■ **ASSIGNMENT**:
The reply has to be a number alone, equal to how many lines in the entries below hold the string "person".

■ **STORED DATA**:

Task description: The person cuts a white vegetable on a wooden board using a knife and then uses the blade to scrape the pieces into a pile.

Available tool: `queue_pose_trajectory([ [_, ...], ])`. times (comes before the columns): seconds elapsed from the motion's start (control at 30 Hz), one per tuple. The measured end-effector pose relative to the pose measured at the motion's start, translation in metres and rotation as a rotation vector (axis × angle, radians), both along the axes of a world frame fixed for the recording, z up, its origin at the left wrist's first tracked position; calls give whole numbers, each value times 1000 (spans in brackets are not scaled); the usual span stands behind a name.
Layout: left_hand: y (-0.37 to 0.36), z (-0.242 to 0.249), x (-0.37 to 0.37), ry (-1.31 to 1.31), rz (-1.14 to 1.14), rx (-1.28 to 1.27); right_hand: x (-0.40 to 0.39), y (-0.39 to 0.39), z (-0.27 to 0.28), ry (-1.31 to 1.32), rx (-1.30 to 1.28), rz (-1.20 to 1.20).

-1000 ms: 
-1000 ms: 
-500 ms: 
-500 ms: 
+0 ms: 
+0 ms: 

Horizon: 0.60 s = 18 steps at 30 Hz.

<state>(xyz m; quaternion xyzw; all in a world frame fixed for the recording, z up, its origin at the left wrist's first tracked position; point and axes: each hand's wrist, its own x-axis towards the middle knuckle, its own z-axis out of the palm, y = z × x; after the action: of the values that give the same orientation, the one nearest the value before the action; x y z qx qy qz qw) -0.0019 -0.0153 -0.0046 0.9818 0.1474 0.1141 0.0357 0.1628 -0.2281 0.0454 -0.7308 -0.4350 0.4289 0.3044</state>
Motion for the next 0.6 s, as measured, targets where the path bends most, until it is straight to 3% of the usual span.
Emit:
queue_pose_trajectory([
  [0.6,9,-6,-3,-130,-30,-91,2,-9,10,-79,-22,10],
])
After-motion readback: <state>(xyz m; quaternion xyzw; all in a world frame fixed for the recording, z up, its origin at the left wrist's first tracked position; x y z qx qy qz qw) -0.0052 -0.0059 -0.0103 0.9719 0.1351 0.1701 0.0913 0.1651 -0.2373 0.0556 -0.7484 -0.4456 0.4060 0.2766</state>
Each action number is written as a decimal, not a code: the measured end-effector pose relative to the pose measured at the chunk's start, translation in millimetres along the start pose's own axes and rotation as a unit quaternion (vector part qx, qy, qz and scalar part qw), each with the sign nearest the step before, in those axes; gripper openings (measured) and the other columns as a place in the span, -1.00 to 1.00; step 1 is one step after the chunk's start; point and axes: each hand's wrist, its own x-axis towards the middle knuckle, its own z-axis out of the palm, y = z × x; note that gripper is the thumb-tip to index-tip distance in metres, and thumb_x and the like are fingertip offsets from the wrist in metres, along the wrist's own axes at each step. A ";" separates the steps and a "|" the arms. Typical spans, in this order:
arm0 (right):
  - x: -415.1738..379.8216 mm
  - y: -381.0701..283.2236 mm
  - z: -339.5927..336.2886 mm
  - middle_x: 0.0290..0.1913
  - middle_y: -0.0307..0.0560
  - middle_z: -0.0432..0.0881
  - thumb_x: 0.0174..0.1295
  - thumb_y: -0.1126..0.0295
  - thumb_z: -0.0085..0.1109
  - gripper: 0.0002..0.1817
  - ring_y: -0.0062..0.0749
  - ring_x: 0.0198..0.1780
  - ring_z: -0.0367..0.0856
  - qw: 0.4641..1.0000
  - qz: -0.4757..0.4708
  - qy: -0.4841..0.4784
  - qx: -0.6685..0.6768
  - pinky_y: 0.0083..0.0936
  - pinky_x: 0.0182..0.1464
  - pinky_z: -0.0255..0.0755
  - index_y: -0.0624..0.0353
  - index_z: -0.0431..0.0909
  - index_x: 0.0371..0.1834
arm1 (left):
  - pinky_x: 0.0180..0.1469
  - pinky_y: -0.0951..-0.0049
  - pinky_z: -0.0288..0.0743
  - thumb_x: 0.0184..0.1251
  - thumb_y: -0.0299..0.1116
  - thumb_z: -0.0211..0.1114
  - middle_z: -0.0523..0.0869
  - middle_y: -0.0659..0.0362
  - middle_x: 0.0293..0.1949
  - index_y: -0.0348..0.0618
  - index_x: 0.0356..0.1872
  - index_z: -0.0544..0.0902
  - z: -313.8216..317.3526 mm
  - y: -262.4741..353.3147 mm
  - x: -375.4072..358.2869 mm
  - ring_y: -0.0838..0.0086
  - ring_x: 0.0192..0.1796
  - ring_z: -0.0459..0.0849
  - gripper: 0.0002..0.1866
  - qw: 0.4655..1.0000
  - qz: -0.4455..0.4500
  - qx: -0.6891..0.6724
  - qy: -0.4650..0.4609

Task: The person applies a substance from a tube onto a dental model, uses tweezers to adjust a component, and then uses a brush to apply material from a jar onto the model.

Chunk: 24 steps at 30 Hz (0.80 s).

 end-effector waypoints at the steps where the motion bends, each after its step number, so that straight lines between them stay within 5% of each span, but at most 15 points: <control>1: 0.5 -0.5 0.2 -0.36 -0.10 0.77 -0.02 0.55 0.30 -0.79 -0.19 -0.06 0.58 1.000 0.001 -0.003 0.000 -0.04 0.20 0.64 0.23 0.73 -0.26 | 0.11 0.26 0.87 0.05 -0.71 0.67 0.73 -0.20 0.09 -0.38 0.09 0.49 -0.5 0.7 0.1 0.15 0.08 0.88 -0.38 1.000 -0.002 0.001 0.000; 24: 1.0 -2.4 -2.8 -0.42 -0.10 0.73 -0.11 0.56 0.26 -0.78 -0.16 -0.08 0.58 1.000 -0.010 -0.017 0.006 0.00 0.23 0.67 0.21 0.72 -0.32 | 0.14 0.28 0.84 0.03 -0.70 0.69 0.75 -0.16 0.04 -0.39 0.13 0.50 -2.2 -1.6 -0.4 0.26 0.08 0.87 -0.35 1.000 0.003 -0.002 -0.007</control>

■ **RESULT OF THE EXERCISE**:
2